*Records for this task:*
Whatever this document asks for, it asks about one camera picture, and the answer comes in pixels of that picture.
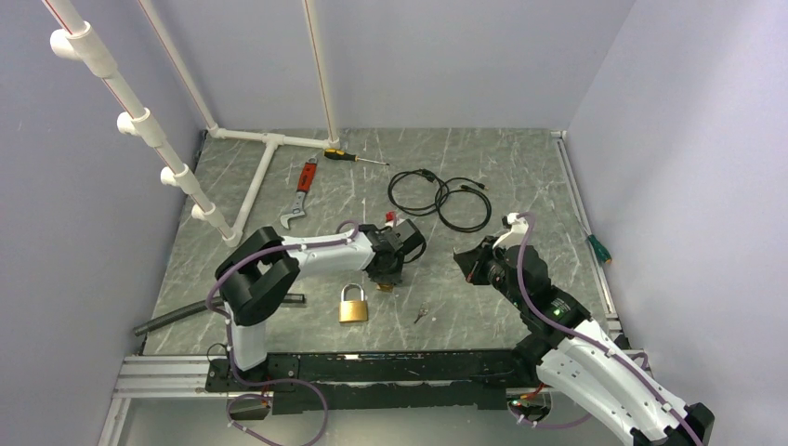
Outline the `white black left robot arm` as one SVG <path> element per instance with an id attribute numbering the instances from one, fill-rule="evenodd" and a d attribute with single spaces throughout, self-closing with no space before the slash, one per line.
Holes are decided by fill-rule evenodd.
<path id="1" fill-rule="evenodd" d="M 378 285 L 401 283 L 405 264 L 427 248 L 410 219 L 382 227 L 347 220 L 337 232 L 313 237 L 256 231 L 217 268 L 209 295 L 222 305 L 207 307 L 222 315 L 229 330 L 233 363 L 230 378 L 242 389 L 260 387 L 267 377 L 266 321 L 300 279 L 362 271 Z"/>

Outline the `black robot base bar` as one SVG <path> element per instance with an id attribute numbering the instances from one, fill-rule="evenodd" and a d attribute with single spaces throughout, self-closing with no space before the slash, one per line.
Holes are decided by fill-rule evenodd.
<path id="1" fill-rule="evenodd" d="M 306 411 L 472 406 L 503 410 L 540 385 L 513 349 L 272 353 L 233 376 L 228 359 L 209 361 L 204 389 L 266 395 L 275 414 Z"/>

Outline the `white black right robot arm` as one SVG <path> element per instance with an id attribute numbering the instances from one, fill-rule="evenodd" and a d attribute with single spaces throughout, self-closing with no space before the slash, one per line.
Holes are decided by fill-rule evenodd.
<path id="1" fill-rule="evenodd" d="M 466 282 L 490 285 L 520 313 L 528 335 L 512 354 L 524 386 L 539 381 L 571 398 L 624 445 L 706 445 L 715 416 L 658 384 L 589 311 L 552 283 L 530 245 L 496 247 L 486 237 L 453 256 Z"/>

*The problem:*
From the material above, copy out every line bearing the string "white".

*Result of the exercise:*
Outline the `white black left robot arm` as one SVG <path> element per instance with an id attribute numbering the instances from one, fill-rule="evenodd" and a d attribute with single spaces throughout, self-closing with no space before the slash, one per line.
Outline the `white black right robot arm` as one SVG <path> element per instance with an id attribute numbering the instances from one, fill-rule="evenodd" and a d attribute with single spaces throughout, self-closing with no space before the slash, one per line.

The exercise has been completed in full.